My current employer keeps a lot of application metadata as xml in the database, and I needed to make a simple update to some of that. Writing a client program to do this would be immense overkill, as well as not playing nicely with my database auto-upgrade script. The update could be easily handled with a regular expression substitution, but although postgresql has a decent regular expression implementation built-in, it has no function to do replacement with them. [Update: regex_replace was added in version 8.1, six months after this post.)

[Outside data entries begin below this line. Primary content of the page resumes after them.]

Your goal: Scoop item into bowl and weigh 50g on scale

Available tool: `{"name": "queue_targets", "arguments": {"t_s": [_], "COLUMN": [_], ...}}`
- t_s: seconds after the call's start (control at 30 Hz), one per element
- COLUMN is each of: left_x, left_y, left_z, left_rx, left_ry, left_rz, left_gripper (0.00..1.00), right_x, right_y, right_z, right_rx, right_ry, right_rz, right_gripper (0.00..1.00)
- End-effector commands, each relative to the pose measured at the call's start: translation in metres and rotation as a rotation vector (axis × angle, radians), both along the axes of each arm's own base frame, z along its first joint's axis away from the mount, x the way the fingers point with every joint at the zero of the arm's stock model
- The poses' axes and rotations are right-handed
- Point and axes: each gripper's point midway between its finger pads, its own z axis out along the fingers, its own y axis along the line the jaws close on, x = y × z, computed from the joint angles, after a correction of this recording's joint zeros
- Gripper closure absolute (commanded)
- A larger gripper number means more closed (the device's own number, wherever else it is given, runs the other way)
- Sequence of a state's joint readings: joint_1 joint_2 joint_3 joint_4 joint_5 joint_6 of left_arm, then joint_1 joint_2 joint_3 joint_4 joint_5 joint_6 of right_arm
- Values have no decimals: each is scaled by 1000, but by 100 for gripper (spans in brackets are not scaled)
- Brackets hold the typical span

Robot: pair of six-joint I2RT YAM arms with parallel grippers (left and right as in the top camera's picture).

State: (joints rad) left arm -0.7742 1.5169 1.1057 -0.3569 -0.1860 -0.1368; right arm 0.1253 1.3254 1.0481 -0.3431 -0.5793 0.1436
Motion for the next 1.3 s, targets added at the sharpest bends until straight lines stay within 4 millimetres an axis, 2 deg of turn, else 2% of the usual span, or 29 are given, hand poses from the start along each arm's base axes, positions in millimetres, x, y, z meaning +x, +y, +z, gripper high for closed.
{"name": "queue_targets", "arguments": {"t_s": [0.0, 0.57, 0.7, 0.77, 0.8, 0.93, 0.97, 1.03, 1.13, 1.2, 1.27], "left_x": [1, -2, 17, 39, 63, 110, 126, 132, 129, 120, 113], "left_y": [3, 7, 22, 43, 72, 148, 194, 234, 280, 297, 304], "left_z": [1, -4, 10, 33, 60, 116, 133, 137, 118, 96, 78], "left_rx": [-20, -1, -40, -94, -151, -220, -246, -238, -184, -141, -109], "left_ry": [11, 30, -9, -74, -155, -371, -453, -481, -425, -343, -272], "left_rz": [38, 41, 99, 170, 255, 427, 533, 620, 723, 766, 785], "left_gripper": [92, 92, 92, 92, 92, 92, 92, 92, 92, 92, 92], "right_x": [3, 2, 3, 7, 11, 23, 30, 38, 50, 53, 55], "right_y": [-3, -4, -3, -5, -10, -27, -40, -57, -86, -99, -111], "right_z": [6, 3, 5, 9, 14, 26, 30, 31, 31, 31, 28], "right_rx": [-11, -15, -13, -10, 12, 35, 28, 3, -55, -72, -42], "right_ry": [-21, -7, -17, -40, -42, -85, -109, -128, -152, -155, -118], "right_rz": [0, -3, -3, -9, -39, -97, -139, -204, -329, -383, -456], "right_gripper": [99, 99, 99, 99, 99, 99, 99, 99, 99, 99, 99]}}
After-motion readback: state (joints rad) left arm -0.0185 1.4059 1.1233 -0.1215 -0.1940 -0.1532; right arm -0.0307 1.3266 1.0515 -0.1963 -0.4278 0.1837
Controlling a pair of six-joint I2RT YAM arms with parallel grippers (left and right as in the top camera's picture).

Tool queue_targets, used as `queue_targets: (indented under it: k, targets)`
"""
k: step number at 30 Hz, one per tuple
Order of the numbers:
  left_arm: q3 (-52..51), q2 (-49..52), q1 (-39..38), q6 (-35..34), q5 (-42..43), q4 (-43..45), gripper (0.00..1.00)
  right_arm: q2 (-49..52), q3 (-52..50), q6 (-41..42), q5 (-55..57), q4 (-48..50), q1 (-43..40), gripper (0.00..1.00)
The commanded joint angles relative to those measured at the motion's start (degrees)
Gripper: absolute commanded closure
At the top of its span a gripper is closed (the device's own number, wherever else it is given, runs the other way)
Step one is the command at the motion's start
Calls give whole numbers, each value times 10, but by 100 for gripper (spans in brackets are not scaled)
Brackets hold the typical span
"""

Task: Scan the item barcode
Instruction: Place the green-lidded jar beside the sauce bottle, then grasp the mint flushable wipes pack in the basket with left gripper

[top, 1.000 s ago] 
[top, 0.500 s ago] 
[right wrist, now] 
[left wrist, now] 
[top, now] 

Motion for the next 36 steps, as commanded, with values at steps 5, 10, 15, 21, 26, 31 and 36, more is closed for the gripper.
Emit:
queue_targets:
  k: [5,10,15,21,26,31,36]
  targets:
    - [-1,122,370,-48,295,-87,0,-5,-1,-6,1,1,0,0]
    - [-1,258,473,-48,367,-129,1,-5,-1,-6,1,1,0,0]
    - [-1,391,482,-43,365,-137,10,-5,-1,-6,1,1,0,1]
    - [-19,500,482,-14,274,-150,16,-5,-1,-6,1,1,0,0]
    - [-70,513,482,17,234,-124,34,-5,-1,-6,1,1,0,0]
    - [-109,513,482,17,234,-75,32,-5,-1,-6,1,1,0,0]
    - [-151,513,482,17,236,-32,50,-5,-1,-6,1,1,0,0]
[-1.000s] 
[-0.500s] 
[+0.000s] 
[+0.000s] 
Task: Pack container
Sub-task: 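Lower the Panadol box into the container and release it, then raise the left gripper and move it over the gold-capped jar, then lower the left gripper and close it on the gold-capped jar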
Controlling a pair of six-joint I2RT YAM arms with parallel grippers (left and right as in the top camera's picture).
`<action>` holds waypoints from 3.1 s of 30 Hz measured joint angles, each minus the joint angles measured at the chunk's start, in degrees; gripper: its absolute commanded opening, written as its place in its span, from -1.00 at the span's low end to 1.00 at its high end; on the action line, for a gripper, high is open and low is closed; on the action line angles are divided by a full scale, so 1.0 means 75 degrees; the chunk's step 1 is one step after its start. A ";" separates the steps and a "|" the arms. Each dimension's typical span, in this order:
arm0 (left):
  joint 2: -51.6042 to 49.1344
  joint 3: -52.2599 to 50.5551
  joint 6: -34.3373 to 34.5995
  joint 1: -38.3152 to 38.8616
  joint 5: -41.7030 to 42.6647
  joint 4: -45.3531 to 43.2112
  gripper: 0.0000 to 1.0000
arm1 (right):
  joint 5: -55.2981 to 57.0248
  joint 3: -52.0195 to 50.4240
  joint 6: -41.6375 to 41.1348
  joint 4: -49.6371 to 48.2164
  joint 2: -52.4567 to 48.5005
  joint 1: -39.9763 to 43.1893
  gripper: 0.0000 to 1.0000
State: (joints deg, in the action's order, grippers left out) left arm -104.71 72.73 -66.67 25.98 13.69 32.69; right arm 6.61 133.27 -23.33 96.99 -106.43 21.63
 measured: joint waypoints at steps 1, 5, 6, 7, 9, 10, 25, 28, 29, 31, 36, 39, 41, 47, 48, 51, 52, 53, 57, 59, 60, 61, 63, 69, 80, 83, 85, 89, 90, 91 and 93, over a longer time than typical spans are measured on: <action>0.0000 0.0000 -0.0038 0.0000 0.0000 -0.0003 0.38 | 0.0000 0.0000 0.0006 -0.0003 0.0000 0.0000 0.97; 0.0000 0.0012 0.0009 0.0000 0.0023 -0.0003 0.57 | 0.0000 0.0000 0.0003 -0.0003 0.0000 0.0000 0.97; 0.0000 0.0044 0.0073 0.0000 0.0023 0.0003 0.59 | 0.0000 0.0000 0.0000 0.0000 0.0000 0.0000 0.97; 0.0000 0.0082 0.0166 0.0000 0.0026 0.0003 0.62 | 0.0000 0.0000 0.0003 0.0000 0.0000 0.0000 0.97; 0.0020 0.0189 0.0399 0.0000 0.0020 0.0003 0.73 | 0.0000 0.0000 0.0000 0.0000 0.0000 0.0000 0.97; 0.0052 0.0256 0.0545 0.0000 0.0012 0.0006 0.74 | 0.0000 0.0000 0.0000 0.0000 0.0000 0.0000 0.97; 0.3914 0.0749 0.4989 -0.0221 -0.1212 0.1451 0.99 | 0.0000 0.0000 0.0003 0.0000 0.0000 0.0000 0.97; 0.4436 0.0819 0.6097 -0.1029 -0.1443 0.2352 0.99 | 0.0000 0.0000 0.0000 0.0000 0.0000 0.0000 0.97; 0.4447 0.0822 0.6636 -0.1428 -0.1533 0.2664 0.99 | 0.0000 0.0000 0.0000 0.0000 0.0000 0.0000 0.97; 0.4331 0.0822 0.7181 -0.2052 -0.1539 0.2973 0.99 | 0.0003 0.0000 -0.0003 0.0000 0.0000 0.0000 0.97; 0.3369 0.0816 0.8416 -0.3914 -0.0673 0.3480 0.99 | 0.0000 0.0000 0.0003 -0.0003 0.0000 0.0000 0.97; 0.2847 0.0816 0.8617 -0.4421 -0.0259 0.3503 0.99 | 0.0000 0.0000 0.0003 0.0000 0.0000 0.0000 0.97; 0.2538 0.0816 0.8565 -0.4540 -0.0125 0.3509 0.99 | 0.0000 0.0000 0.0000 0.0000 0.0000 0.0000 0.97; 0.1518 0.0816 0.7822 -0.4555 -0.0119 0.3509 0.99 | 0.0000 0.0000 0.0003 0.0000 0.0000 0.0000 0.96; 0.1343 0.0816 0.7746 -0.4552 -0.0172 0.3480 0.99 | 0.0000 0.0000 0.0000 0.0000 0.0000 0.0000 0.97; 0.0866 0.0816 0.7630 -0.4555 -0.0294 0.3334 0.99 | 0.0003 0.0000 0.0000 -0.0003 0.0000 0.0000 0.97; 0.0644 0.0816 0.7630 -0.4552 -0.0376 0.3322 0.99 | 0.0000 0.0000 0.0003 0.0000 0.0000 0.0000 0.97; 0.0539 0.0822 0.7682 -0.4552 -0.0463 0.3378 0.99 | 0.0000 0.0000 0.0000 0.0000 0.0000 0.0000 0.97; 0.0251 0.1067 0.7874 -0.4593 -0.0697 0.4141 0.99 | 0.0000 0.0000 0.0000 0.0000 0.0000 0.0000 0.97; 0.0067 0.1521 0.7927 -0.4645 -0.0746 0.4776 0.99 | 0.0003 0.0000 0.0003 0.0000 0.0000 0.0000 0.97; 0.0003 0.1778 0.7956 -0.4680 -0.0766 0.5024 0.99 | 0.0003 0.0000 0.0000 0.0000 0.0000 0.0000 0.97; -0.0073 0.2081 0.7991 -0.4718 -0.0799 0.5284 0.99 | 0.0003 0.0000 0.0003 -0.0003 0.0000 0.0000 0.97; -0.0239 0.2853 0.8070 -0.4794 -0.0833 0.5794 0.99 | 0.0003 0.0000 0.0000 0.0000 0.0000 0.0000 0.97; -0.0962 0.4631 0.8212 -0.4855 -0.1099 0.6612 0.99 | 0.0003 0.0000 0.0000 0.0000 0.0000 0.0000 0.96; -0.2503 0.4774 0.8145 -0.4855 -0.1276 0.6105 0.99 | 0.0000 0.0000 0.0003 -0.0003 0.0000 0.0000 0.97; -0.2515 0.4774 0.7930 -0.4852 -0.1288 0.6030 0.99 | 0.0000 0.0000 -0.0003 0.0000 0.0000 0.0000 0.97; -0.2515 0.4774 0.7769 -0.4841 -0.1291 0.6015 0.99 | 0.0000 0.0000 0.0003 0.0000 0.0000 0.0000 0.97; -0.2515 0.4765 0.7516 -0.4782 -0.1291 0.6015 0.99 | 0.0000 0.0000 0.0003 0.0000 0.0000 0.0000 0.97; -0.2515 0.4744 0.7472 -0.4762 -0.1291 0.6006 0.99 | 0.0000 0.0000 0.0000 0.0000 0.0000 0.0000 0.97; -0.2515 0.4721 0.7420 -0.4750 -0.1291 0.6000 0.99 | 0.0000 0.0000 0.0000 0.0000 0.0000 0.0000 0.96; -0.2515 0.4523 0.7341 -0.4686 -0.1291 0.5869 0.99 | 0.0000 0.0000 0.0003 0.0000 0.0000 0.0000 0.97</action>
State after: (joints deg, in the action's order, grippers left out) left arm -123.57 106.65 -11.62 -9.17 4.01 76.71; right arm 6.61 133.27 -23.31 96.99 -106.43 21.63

An underused feature of PostgreSQL is its ability to define functions in just about any language you like. Java, Perl, Python, TCL, among others, as well as PL/PGSQL. Most developers, unfortunately, are a bit leery of defining custom functions in the database. Whether this is because of the learning curve (which turns out to be quite shallow), or because they are too used to inferior databases that don't allow such things, I couldn't say.

Anyway, creating a function that did what I needed was trivial.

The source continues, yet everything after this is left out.